Task prompt
Locate the word "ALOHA" in the data below, then copy every line that holds it.

::: Material provided

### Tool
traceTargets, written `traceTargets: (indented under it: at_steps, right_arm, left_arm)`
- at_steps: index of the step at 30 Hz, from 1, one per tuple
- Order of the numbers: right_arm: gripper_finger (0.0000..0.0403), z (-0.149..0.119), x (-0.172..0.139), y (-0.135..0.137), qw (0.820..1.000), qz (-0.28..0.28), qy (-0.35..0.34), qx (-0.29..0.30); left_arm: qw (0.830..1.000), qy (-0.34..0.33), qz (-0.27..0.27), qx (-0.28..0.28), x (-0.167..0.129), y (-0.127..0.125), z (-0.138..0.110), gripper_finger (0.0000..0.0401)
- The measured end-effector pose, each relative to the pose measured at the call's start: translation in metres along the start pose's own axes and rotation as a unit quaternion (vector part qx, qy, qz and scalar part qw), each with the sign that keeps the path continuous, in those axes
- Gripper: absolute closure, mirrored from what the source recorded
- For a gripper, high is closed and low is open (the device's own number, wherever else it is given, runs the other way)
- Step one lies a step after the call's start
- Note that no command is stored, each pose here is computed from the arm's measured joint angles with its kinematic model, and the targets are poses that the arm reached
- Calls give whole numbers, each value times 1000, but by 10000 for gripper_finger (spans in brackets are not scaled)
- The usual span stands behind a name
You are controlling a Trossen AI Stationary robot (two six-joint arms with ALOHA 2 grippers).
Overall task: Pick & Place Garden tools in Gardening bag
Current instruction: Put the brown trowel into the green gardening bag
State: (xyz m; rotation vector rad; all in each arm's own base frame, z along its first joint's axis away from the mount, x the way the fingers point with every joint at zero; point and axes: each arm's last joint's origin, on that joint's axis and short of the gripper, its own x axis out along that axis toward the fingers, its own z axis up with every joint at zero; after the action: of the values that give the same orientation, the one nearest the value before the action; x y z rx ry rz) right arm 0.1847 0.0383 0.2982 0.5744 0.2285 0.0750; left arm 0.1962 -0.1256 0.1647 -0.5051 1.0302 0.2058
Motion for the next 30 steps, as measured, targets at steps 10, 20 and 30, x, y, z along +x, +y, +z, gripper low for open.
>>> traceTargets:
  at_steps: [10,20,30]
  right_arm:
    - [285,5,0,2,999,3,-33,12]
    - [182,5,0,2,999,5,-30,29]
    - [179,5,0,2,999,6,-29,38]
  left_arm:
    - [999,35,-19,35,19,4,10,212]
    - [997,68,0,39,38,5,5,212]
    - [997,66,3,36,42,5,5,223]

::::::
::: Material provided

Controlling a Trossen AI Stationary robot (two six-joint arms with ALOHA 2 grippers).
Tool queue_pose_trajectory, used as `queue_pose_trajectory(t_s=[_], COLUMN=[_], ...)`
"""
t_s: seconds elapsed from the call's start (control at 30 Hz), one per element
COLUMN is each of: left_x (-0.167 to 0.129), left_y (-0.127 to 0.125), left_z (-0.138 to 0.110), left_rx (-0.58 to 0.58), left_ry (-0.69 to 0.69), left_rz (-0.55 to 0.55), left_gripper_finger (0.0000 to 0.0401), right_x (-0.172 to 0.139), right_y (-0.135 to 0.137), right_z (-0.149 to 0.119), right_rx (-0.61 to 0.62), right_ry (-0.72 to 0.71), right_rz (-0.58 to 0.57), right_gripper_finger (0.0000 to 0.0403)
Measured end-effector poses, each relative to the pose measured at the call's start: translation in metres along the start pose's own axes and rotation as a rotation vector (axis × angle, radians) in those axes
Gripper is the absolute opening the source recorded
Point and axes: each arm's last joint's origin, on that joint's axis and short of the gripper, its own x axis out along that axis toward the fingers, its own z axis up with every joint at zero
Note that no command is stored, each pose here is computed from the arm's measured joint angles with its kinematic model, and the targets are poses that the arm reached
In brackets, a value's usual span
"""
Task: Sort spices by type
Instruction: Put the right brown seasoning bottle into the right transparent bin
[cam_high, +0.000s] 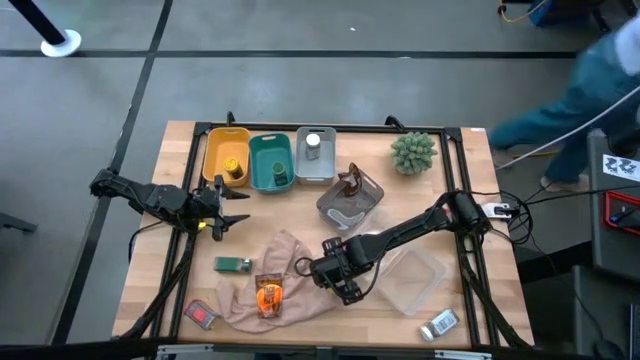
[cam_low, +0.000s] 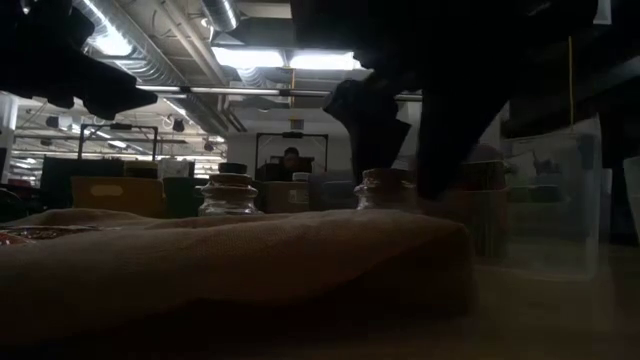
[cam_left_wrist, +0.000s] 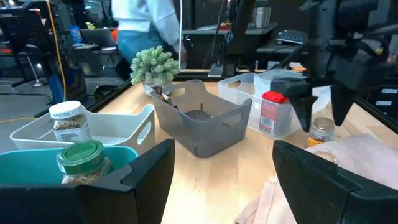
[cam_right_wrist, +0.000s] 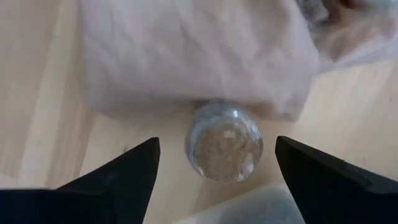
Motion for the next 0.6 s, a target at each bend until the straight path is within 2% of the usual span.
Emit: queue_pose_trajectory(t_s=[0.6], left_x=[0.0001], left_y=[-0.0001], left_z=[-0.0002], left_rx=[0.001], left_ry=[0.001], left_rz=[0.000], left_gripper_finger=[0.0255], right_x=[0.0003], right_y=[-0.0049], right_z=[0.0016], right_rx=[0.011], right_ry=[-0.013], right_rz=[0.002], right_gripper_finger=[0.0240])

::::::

Result
You are controlling a Trossen AI Stationary robot (two six-joint arms with ALOHA 2 grippers).
Controlling a Trossen AI Stationary robot (two six-joint arms with ALOHA 2 grippers).

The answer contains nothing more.